In the listing below, find each line that holds "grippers" and list it.

### [DATASET SECTION]
↓
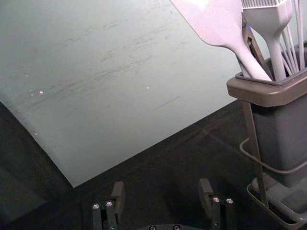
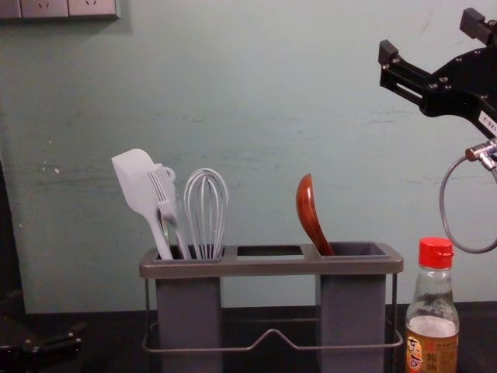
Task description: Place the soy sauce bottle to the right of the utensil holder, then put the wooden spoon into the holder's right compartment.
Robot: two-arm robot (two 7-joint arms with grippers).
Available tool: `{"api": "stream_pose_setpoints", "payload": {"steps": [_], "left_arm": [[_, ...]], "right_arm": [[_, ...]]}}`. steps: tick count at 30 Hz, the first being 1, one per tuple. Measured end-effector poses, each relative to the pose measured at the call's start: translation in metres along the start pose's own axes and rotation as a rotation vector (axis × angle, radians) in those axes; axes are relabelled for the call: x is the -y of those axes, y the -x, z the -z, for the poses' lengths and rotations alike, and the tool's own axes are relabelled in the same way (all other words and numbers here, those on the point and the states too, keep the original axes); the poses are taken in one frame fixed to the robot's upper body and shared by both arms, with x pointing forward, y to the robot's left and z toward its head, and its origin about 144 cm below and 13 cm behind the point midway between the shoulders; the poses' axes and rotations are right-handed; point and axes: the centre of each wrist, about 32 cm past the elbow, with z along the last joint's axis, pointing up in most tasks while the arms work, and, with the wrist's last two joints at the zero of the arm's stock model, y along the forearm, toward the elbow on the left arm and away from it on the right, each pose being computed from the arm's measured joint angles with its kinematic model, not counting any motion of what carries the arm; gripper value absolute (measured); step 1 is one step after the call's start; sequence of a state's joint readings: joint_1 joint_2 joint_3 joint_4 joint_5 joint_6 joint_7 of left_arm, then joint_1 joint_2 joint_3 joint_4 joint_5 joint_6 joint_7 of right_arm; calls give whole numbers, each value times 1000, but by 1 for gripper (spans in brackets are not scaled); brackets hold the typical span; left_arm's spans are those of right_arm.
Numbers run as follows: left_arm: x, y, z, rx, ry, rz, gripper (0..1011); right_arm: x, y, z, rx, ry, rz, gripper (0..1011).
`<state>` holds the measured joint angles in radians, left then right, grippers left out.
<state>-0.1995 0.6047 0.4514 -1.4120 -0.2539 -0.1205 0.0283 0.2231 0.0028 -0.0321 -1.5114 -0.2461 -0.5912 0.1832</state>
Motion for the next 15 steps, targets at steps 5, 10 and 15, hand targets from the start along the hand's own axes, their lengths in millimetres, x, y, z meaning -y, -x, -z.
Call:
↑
### [ANSWER SECTION]
Robot: two-arm robot (two 7-joint arms with grippers).
`<state>` holds the measured joint angles in radians, left then right, grippers left out.

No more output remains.